I've looked here for ideas (plenty of brands noted and discussed) and at general travel tips sites ("Pack only one small bag, wear all nylon and save hours by washing yourself and your clothes at the same time in a quick shower. Drip dry.")

So I must ask my fellow gentlemen of the must-iron shirt and must-press trousers set: which would be better for travel with Trad suits and jackets, a garment bag or a hard or semi-hard-side packing case with suiter inserts?

My requirements are reasonably simple: to arrive without having to have everything laundered and pressed again. I also don't mind carrying something so it doesn't have to have wheels. Needs to fit four suits's worth of clothes.

Cordially,
Adrian Quay


----------



## gar1013 (Sep 24, 2007)

My blazer survived the trip to hawaii in a checked garment bag without needing pressing. My shirts also seemed to fair well as well.

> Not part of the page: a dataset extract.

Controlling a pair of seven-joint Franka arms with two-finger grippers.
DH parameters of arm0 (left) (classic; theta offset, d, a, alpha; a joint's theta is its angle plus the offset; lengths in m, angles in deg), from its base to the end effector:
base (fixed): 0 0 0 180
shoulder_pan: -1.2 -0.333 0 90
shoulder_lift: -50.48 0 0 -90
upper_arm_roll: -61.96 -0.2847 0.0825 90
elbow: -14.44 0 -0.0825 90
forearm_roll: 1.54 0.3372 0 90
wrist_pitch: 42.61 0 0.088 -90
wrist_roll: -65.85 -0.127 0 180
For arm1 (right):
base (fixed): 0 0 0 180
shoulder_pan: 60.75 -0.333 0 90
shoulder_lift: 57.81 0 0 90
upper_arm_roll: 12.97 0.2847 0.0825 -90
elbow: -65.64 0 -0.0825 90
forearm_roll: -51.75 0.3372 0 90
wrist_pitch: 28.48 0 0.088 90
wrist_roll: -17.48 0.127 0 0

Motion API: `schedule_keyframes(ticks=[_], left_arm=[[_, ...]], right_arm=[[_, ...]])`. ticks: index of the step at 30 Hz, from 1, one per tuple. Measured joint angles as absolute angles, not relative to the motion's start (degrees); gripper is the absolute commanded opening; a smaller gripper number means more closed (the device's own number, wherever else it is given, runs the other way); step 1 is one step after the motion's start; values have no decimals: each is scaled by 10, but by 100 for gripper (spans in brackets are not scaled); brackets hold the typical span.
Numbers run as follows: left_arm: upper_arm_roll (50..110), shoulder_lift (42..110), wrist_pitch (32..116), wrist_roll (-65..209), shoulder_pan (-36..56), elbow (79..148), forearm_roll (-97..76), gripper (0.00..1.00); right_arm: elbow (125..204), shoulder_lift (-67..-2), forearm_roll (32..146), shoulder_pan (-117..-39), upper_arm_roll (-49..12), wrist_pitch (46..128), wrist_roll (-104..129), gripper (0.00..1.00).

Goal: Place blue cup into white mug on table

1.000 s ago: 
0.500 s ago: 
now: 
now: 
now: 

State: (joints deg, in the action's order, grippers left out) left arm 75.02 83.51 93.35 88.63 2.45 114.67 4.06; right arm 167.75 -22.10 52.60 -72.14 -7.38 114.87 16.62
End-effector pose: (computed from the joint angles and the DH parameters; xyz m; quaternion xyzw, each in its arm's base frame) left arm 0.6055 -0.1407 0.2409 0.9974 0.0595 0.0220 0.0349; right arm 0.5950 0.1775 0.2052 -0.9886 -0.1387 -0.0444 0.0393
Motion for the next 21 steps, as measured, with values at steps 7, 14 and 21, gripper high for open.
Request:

Your mileage may vary, but garment bags are the way to go.


----------



## 16128 (Feb 8, 2005)

My husband takes a garment bag and a smaller bag for shoes and other things. 

It's worthwhile to have a small travel steamer for suits, because wrinkles do happen.


----------



## babycatcher (Apr 6, 2008)

Quay said:


> Greetings All:
> 
> Now that I'm back to dressing as if it's 1980 again I'll also be traveling for business and pleasure by car and/or airplane. I surveyed my luggage and I've noticed that all I seem to have are various kinds of duffle bags. The kind of luggage I had 25 years ago seems to have either vanished or been put on roller skates.
> 
> ...


I heartily recommend this:

I went through a bunch of bags before I found something that would handle 2 suits and a blazer with minimal folding. I think it can handle 4 suits with ease, but you can only get 2 pairs of shoes in it if you pack 4 suits. This case is cleverly designed. It may look big, but it meets carry-on sizing restrictions too. This is the cheapest price I have seem for it by at least $75. If you are flying on equipment that has garment closets, you can also unzip it and hang it just like a garment bag.

Best trick I ever picked up was this--lay out all your stuff the night before but pack as late as you can. Then, as soon as you get to your hotel, hang your suits and shirts in the bathroom and blast the shower as hot as you can with the door closed. 20 minutes later, take it all out and give it a good shake. Wool should have no wrinkles at all, and cotton shirts should at most need a touch up.

Happy traveling. Too bad it is a chore now in the post 9/11 world.

BC


----------



## Bob Loblaw (Mar 9, 2006)

Get one of these and I will live vicariously through you:
https://www.ghurka.com/browse/store_product.jsp?p=P1026&c=10&s=-1&ss=-1&cat_viewed=TRAVEL


----------



## TheWardrobeGirl (Mar 24, 2008)

I have always been a big fan of Tumi luggage. I am sure there is better stuff out there these days, but I have had my small pull tote for about 12 years and in the peak of my travels, I was Platinum or Gold Elite on several airlines at once so that bag took QUITE a few trips and is still going strong!


----------



## cglex (Oct 23, 2006)

I have been using this from Hartmann for the last 3 weeks. Works great.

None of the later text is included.